Puas mengabadikan matahari terbit, saya pun mengajak
Supangkat untuk meneruskan perjalanan. Saya melingkarkan scarf di leher dan meninggikan resleting jaket. Sementara Supangkat
melingkarkan sarung di leher sambil mengatupkan jaket kulitnya.
“Dingin saat ini belum seberapa. Kalau di musim kemarau,
suhu di Dieng bisa di bawah 0 derajat,” ujarnya.
Perkataan tersebut bukanlah omong kosong. Meno, salah satu
warga di Dataran Tinggi Dieng yang juga seorang pemandu wisata mengatakan, pada
musim kemarau sekitar bulan Juni suhunya bisa mencapai minus 3 derajat Celcius.
Hal ini acapkali terjadi fenomena embun yang mengkristal. Masyarakat biasa
menyebutnya dengan istilah “bun upas”.
“Kalau bun upas datang, rumput di halaman pasti jadi beku.
Pipa-pipa air pasti ada bongkahan es yang menyerupai stalaktit. Biasanya banyak
orang yang memotretnya, tapi saya gak berani karena terlalu dingin,” papar
Meno.
Untunglah ini bukan di bulan Juni. Suhu kali ini saja sudah
membuat saya menggigil hebat. Entahlah apa yang terjadi jika saya tiba di bulan
Juni tepat ketika bun upas terjadi.
Sebab, datangnya bun upas sering tidak dapat diprediksi. Hanya masyarakat asli
saja yang sudah paham tanda-tanda datangnya fenomena alam tersebut.
Motor pun kembali merayap di tanjakan. Truk-truk ekspedisi
pengangkut logistik merayap pelan di tanjakan.
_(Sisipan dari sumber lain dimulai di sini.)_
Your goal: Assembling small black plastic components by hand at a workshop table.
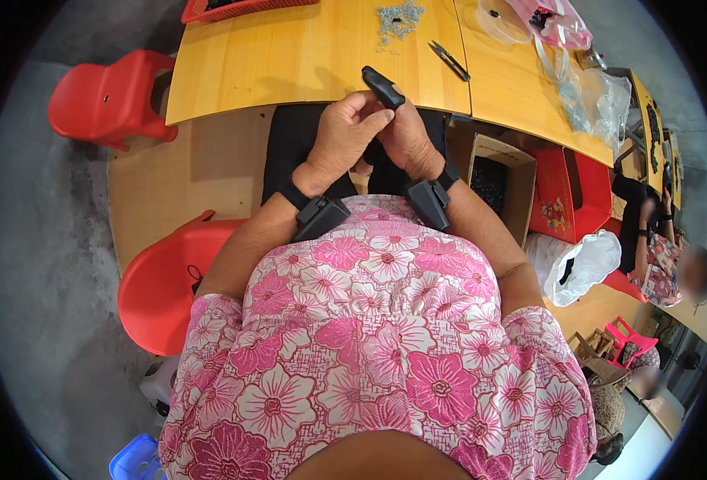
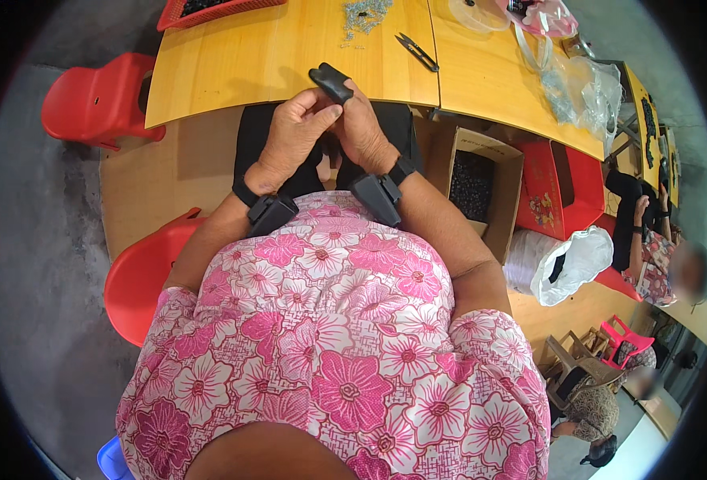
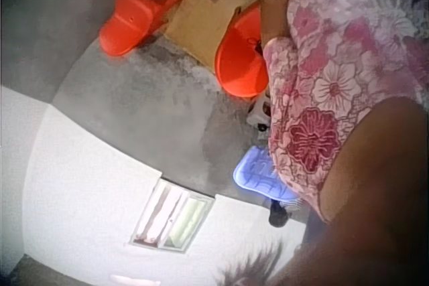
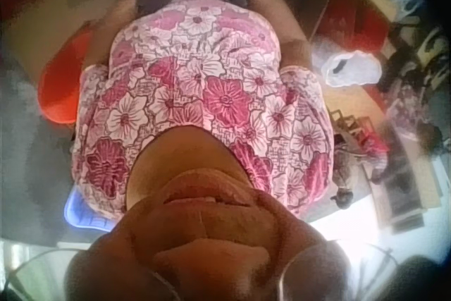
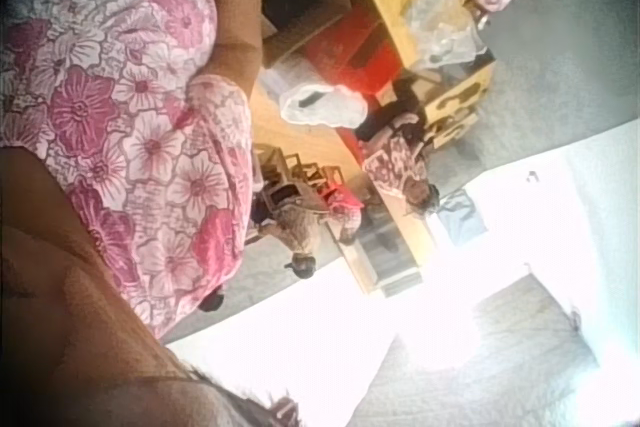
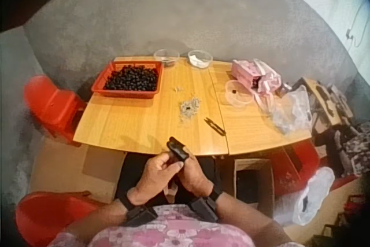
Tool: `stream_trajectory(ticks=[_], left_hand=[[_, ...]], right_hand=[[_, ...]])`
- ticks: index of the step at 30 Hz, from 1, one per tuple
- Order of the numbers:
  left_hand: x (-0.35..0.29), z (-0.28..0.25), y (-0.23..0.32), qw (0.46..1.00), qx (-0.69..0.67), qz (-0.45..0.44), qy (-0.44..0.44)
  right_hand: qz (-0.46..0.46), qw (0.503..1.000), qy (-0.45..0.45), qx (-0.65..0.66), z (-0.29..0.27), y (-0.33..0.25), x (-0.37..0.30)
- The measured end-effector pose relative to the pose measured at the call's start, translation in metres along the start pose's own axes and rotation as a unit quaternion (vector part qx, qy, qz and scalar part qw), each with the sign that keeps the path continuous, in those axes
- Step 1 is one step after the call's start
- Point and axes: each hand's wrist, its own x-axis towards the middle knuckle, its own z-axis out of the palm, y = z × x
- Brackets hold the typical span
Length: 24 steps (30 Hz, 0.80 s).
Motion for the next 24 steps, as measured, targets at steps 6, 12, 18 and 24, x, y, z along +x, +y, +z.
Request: stream_trajectory(ticks=[6, 12, 18, 24], left_hand=[[0.003, 0.006, 0.012, 0.979, 0.174, 0.086, 0.067], [0.008, 0.002, 0.011, 0.931, 0.274, 0.227, 0.083], [0.004, 0.000, 0.019, 0.896, 0.346, 0.271, 0.061], [0.004, 0.004, 0.023, 0.897, 0.347, 0.267, 0.058]], right_hand=[[-0.105, 0.976, 0.042, -0.185, -0.001, 0.002, -0.002], [-0.108, 0.992, 0.035, -0.063, 0.004, 0.002, -0.003], [-0.316, 0.888, 0.118, -0.311, 0.003, -0.012, 0.002], [-0.334, 0.700, 0.136, -0.616, 0.009, -0.035, 0.001]])
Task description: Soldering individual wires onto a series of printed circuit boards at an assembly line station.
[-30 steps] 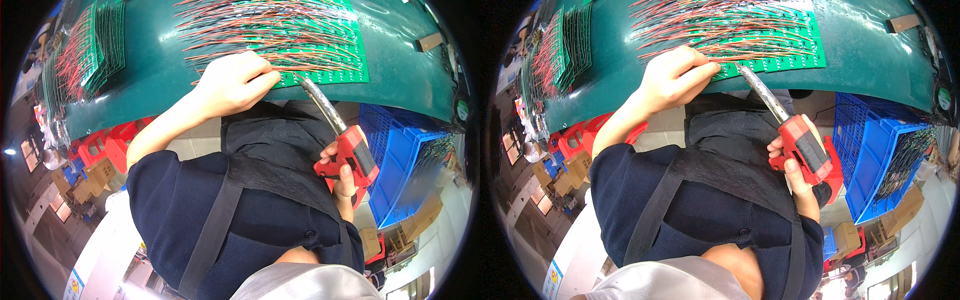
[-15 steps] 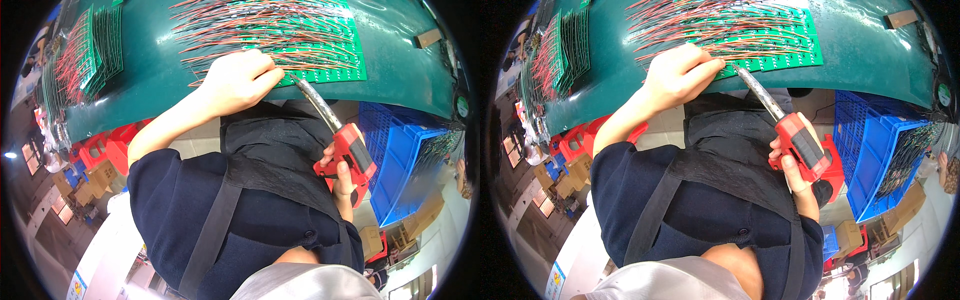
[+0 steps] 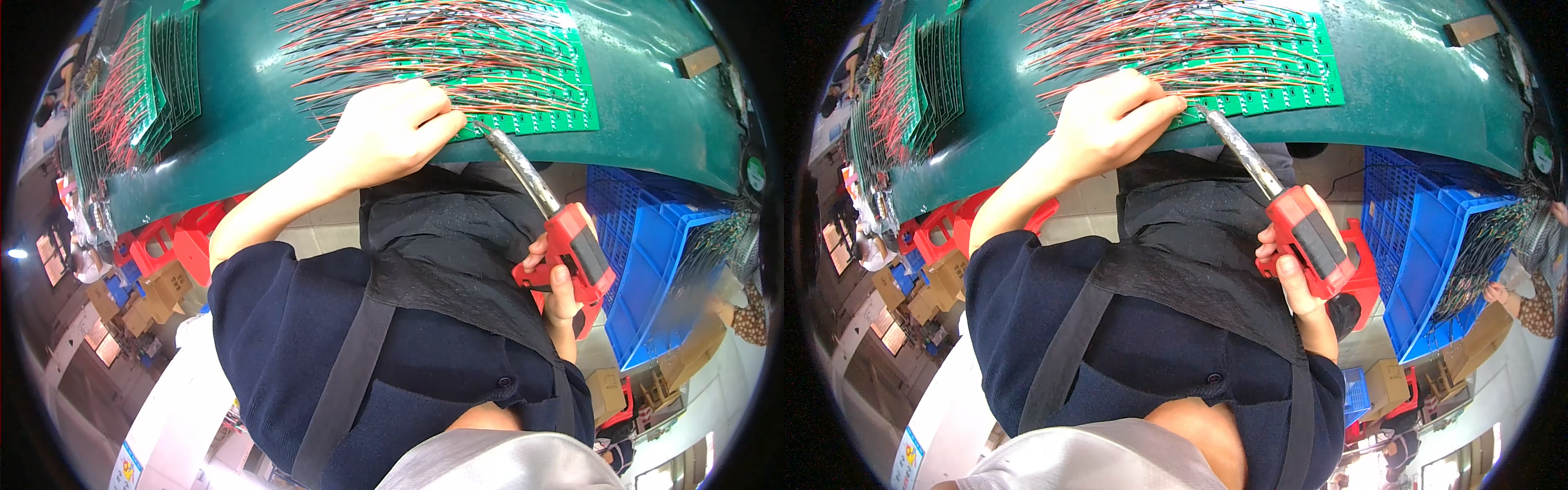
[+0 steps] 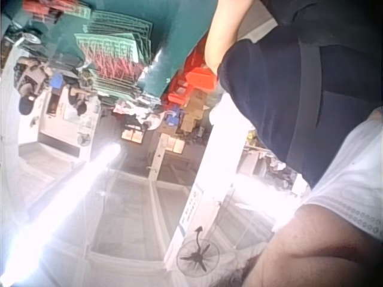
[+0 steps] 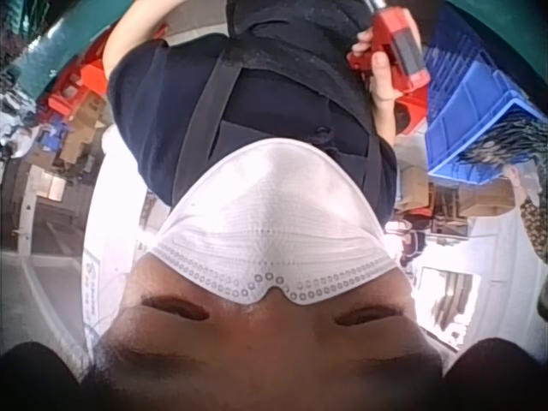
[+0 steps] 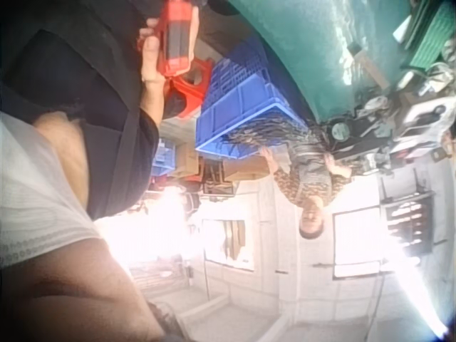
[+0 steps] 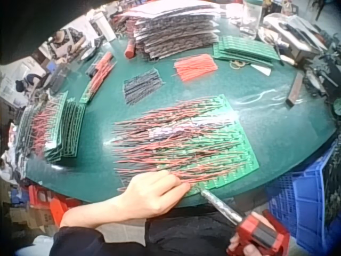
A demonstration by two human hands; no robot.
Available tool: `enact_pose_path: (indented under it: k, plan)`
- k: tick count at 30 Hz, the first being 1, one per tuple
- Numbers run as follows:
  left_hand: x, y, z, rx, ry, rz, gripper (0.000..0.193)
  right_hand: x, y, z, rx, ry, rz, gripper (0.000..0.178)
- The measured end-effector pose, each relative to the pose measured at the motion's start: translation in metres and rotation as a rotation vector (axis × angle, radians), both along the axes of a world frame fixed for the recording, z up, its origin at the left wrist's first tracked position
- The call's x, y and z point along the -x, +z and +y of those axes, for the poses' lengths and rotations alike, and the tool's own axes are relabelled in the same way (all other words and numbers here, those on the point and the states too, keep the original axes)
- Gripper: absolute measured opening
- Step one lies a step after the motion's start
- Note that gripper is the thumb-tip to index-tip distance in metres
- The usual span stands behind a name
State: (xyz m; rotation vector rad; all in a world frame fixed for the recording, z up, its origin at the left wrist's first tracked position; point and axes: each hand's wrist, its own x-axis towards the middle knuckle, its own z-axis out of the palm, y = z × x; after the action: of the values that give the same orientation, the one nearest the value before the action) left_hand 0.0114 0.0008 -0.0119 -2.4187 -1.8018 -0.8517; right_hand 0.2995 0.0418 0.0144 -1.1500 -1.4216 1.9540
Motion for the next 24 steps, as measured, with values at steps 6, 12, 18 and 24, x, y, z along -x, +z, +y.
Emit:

Supangkat dengan licah menyalip
truk tersebut meski beberapa kali saya harus menahan napas. Pasalnya, di
samping kanan jalan adalah jurang menganga yang minim pembatas.
Beberapa menit kemudian tugu bertuliskan “Dieng Plateau
Area” telah kami lewati. Ini tandanya kami telah sampai di kawasan wisata
Dieng, 2.093 meter di atas permukaan laut. Dataran tinggi Dieng adalah sebuah
kawasan yang terletak di antara 2 kabupaten, yakni Kabupaten Banjarnegara dan
Wonosobo. Selain kaya akan keindahan alam, Dieng pun sangat kental dengan
tradisi budaya.
Salah satu daya tarik Dieng adalah keindahan matahari
terbitnya. Wisatawan sering mengabadikan momentum tersebut dari puncak bukit
Sikunir, 7 kilometer dari jalan utama Dieng. Beruntung, saya sempat menyaksikan
proses alam tersebut meski hanya tampak dari balik gunung Sindoro.
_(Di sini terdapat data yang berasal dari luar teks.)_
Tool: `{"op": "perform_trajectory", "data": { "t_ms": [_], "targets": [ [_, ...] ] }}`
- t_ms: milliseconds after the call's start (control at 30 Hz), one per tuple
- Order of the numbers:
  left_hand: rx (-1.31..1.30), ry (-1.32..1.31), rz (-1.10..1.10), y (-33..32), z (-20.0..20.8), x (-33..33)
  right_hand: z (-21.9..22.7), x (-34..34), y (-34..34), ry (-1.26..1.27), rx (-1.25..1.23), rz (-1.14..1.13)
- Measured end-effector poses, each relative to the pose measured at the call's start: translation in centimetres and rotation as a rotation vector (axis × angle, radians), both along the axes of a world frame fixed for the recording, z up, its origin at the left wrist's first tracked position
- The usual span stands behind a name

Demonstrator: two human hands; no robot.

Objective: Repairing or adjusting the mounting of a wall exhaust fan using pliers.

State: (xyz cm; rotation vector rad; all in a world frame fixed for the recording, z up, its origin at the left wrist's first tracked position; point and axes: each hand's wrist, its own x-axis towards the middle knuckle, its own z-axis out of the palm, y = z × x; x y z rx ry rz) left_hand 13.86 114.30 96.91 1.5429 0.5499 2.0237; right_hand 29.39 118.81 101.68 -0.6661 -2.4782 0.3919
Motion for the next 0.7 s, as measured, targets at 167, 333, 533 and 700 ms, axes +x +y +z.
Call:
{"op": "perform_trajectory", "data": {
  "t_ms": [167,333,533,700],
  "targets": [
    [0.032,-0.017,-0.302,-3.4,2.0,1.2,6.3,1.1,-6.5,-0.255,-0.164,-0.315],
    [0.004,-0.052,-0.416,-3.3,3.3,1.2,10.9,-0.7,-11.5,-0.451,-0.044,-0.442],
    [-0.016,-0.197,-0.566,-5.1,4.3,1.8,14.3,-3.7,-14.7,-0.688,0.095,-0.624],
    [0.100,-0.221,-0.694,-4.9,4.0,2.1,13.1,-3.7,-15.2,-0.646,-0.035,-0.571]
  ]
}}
Berdasarkan informasi, Kawasan Dataran Tinggi Dieng
merupakan sebuah kompleks gunung berapi dengan kerucut-kerucutnya terdiri dari:
Bisma, Seroja, Binem, Pangonan Merdada, Pagerkandang, Telogo Dringo, Pakuwaja,
Kendil Sikunir dan Prambanan. Dataran Tinggi Dieng juga berderet beberapa kawah
berapi, yakni Kawah Sikidang, kawah Kumbang, kawah Sibanteng, Kawah Upas,
Telogo Terus, Kawah Pagerkandang, Kawah Sipandu, Kawah Siglagah dan Kawah
Sileri.
Nama Dieng sendiri berasal dari gabungan dua kata dari
bahasa Kawi, yaitu di yang berarti
“tempat” atau “gunung” dan Hyang yang bermakna (Dewa). Dengan demikian, Dieng
berarti daerah pegunungan tempat para dewa dan dewi bersemayam.
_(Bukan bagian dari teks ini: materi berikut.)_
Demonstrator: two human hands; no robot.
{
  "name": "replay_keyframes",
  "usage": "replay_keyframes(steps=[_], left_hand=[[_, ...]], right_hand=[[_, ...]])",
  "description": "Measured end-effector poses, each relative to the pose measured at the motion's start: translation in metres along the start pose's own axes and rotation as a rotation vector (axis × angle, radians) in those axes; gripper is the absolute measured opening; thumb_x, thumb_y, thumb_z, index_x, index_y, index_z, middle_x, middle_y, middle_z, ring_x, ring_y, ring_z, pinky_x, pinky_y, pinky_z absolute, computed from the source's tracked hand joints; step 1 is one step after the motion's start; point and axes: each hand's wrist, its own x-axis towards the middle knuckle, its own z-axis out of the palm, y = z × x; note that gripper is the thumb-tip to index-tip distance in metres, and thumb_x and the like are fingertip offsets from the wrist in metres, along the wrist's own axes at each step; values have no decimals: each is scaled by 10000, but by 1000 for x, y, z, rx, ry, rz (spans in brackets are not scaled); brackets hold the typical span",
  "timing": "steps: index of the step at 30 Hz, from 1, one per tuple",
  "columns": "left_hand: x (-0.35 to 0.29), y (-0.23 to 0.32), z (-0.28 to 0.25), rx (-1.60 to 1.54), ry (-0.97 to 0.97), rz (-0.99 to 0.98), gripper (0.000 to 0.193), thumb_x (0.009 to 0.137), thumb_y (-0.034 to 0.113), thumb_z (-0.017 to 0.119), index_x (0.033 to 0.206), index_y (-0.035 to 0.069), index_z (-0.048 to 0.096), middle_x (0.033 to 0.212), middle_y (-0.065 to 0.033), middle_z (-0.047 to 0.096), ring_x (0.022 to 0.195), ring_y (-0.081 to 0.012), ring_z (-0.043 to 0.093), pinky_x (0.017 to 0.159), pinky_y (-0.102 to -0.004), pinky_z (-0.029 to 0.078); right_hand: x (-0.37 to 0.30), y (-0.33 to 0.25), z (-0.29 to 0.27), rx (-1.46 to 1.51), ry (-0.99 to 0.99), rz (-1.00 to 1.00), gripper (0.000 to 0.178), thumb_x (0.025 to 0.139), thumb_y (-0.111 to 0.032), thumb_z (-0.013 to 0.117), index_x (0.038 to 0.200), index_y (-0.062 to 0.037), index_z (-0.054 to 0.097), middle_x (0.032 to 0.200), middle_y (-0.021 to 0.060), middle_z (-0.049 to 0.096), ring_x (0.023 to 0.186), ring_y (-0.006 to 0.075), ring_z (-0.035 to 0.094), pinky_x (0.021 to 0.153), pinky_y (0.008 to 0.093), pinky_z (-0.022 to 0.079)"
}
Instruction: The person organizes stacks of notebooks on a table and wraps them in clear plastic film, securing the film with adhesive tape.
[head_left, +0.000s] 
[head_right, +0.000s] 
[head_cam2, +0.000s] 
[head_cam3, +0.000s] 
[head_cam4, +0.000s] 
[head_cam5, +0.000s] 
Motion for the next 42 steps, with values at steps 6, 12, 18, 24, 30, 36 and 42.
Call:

Dari sisi sejarah, Dieng merupakan daerah yang memiliki
banyak peninggalan sejarah. Para arkeolog memperkirakan ada sekitar 200 candi
yang dibangun di dataran tinggi Dieng. Candi ini merupakan peninggalan dari Kerajaan Kalingga . Hal ini didukung dengan catatan Thomas
Stamford Raffles, Gubernur Jenderal Hindia Belanda. Catatan tersebut kemudian
dibukukan dengan judul History of Java,
yang memuat penelitiannya mengenai sejarah dan peninggalan-peninggalan kuno di
Jawa.
Dua ratus candi tersebut diperkirakan hancur akibat bencana
alam dan hanya menyisakan beberapa candi saja. Candi-candi tersebut erat
kaitannya dengan epos Mahabharata, yakni kompleks candi Arjuna, candi Semar,
candi Srikandi, candi Sembadra, candi Puntadewa, kompleks candi Gatotkaca,
kompleks candi Dwarawati, dan candi Bima yang baru ditemukan. Bisa jadi, di
masa yang akan datang ditemukan lagi candi-candi yang saat ini masih terkubur.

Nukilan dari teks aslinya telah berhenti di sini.